Ce matin vous vous inquiétez pour le sport féminin. La crise actuelle ne doit pas ramener le sport féminin des années en arrière, et pourtant le risque est bien là.
Elles sont celles qu’on ne voit pas pendant cette crise : les sportives, les grandes oubliées de ce moment charnière. Partout, on se pose des questions sur ce que va devenir le sport, sur les adaptations nécessaires, sur le rôle qu’il doit jouer. Mais les sportives, on n’en parle pas.
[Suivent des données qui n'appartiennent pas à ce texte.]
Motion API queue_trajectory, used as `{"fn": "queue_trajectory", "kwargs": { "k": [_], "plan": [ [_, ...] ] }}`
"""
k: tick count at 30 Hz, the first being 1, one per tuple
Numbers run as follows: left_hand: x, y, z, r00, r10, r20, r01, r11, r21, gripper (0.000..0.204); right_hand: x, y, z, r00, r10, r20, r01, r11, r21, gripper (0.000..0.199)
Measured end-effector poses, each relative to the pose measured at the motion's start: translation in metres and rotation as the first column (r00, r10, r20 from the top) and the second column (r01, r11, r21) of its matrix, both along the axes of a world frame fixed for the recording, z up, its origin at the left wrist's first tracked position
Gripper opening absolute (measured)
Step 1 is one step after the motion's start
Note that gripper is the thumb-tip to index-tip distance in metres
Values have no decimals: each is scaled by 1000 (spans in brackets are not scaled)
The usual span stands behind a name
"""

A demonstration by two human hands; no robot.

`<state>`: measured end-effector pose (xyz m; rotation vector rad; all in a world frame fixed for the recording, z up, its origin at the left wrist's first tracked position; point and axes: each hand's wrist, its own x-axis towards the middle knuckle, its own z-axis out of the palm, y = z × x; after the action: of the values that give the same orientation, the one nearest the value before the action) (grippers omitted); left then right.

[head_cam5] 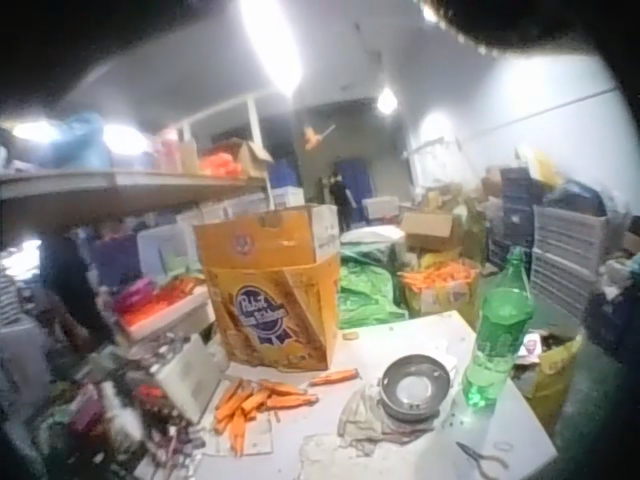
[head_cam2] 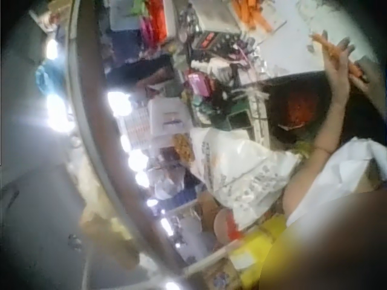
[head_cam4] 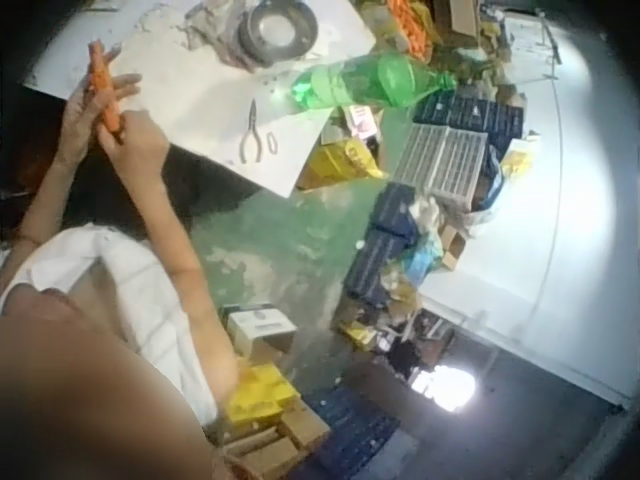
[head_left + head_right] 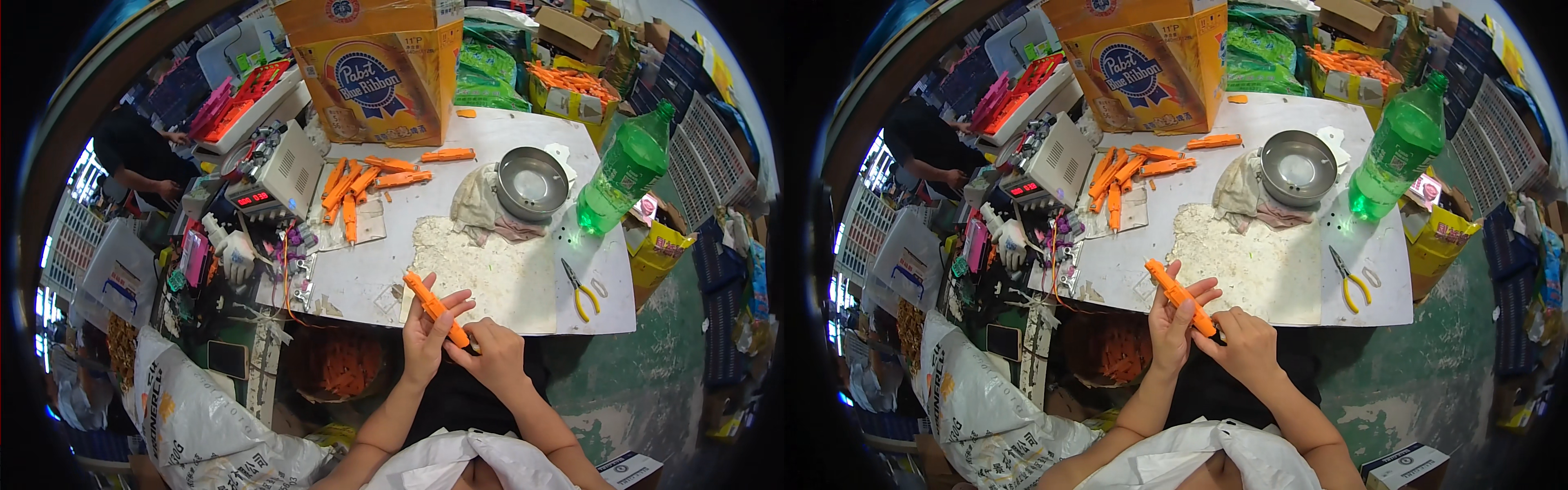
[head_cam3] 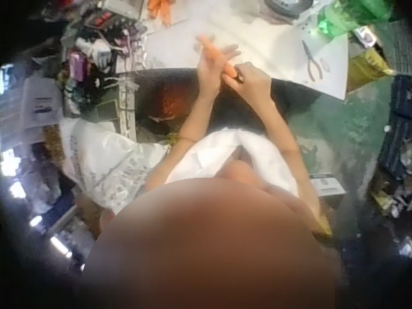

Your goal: The person uses pliers to strip the ends of an orange wire and then inserts the wire into an orange plastic casing. They repeat this process with multiple orange casings, occasionally picking up a green bottle and pouring liquid into a metal bowl on the table.

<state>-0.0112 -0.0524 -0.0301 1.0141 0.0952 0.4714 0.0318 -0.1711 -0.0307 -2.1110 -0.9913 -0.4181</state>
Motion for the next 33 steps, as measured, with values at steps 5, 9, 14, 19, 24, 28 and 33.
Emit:
{"fn": "queue_trajectory", "kwargs": {
  "k": [5, 9, 14, 19, 24, 28, 33],
  "plan": [
    [0, 2, -4, 999, -35, 12, 35, 999, 26, 59, 0, 2, -5, 1000, 8, 8, -8, 1000, -14, 28],
    [-2, 3, -4, 996, -87, 5, 87, 995, 57, 58, 0, 0, -8, 999, 32, 11, -31, 999, -40, 27],
    [2, -4, -5, 994, -98, -44, 101, 992, 70, 59, -1, -6, -13, 999, 8, 43, -6, 999, -44, 26],
    [8, -11, -12, 989, -130, -75, 138, 985, 101, 61, 6, -16, -12, 999, -12, 31, 14, 998, -56, 27],
    [10, -19, -10, 981, -120, -152, 143, 979, 145, 60, 9, -22, -13, 999, -19, 41, 23, 997, -78, 28],
    [12, -20, -11, 976, -124, -177, 150, 978, 142, 61, 8, -23, -18, 999, -41, 10, 41, 998, -46, 27],
    [14, -20, -11, 970, -131, -205, 164, 975, 151, 67, 9, -23, -21, 999, -52, -16, 51, 997, -50, 24]
  ]
}}
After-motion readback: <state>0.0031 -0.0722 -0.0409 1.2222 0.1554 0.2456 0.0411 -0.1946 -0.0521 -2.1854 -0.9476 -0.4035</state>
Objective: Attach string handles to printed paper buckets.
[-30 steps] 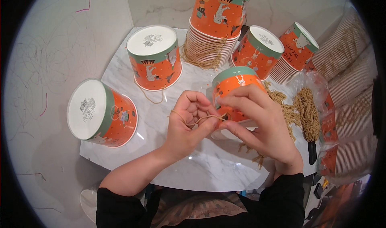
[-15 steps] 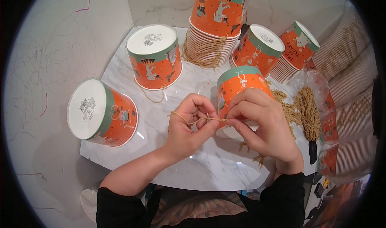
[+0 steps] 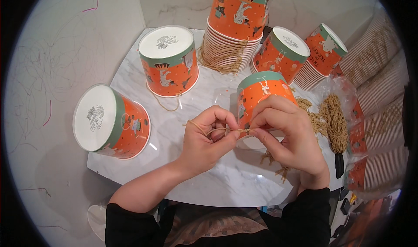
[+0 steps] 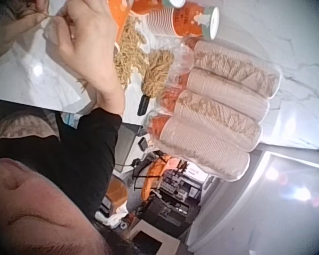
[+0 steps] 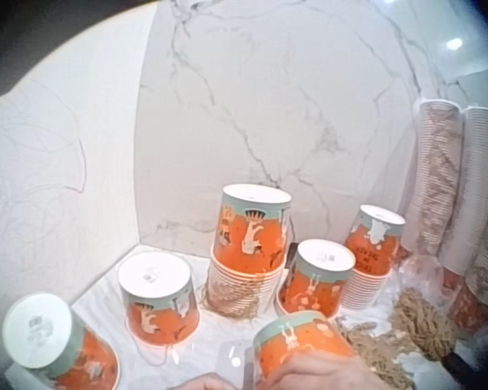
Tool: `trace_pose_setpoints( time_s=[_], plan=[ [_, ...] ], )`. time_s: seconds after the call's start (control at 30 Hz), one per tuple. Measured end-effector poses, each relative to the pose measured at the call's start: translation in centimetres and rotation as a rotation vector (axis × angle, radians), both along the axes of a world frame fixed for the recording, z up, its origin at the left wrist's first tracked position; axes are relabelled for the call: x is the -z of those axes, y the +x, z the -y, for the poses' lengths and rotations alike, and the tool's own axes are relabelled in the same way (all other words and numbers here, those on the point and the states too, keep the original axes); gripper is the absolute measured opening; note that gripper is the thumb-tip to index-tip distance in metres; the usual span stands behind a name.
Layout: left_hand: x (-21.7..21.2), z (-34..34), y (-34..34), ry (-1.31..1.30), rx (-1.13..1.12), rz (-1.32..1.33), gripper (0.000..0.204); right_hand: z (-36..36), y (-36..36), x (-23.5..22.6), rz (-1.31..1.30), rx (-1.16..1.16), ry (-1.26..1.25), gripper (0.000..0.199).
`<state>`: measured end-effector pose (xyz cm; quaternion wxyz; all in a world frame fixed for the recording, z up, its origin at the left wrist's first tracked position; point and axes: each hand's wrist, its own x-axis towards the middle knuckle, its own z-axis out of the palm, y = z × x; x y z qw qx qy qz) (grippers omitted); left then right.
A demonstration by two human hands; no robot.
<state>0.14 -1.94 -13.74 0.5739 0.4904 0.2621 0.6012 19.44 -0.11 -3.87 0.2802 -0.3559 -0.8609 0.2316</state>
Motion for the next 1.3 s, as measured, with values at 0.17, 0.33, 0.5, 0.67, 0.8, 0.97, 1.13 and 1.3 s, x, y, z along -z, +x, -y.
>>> trace_pose_setpoints(
  time_s=[0.17,0.33,0.5,0.67,0.8,0.97,1.13,1.3],
  plan=[
    [-0.1,0.1,0.0,0.044,0.003,-0.041,0.02,-0.1,0.4,-0.4,0.035,-0.039,0.039,0.011],
    [0.2,0.3,0.3,0.029,-0.004,0.004,0.02,-0.1,0.7,-0.8,0.095,-0.068,0.06,0.009],
    [0.0,0.5,0.2,-0.018,0.087,-0.068,0.02,-0.1,1.4,-1.5,0.135,-0.103,0.037,0.012],
    [0.4,-0.3,0.1,0.146,0.052,-0.148,0.018,-0.8,2.8,-2.1,0.18,-0.147,0.07,0.011],
    [0.8,-0.4,-0.2,0.18,0.02,-0.067,0.019,-0.7,3.2,-2.3,0.17,-0.122,0.028,0.016],
    [0.7,-0.9,-0.5,0.267,-0.023,-0.004,0.021,-0.4,2.3,-1.8,0.162,-0.085,0.04,0.026],
    [0.6,-0.6,-1.0,0.311,-0.016,-0.044,0.021,0.2,1.0,-1.2,0.15,-0.044,0.064,0.022],
    [-0.3,-0.1,-0.9,0.251,-0.03,-0.077,0.02,0.8,1.2,-1.4,0.209,-0.069,0.159,0.016]
  ],
)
Oui, j’ai peur que le sport féminin ne soit une priorité que quand tout va bien, une priorité de façade, quoi. Et dès que les choses se compliquent, on se replie sur la valeur refuge, le sport masculin évidemment. Les sportives, on s’en occupera quand ça ira mieux.
Je ne vois pas à quelle autre conclusion on peut arriver quand on regarde ce qui s’est passé dans le foot espagnol par exemple. La Liga se pose mille questions pour savoir quand reprendre le championnat, et comment. Mais le championnat féminin ça a été vite vu. On arrête, et c’est tout. Emballé c’est pesé, on ne va quand même pas s’encombrer de questions autour des filles.
Alors je ne dis pas que le but était de reprendre au plus tôt, surtout pas. Mais le deux poids deux mesures est assez choquant. Je sais bien que les intérêts économiques ne sont pas du tout les mêmes, je ne suis pas naïve. Mais du coup, si on ne s’intéresse qu’à la rentabilité à court terme, le sport féminin va replonger des années en arrière.
On dirait le mythe de Sisyphe. Avec la Coupe du monde féminine de football, on était presque arrivés en haut de la montagne, avec notre rocher. Et là, la crise sanitaire est en train de faire dévaler le sport féminin tout en bas. C’est vraiment ça qu’on veut ?
Comment peut-on éviter, justement, de voir le sport féminin mis de côté ?
Il y a un travail à faire à plusieurs niveaux. D’abord dans nos instances du sport. Les dirigeants sont rarement des dirigeantes. Et qu’on le veuille ou non, ça influe sur les priorités qu’on se donne. Ce serait peut-être le moment de réfléchir à un rééquilibrage.
Ensuite, il y a l’organisation des clubs. Si on prend l’exemple du football, ce sont très souvent les clubs masculins qui ont créé une section féminine. Cela a beaucoup d’avantages. Ça permet aux sportives de bénéficier des infrastructures et de l’organisation de clubs bien installés. Mais c’est parce qu’elles dépendent des clubs masculins que ces sections risquent aujourd’hui, quand ça va mal, d’être les premières à payer les pots cassés.
En handball par exemple, il y a des clubs féminins à part entière, c’est comme ça qu’ils se sont construits, et ça leur offre une indépendance qui me semble intéressante à explorer. Des pistes, il y en a. Encore faudrait-il prendre la peine de s’y pencher, et pas de faire comme si le sport féminin n’existait pas.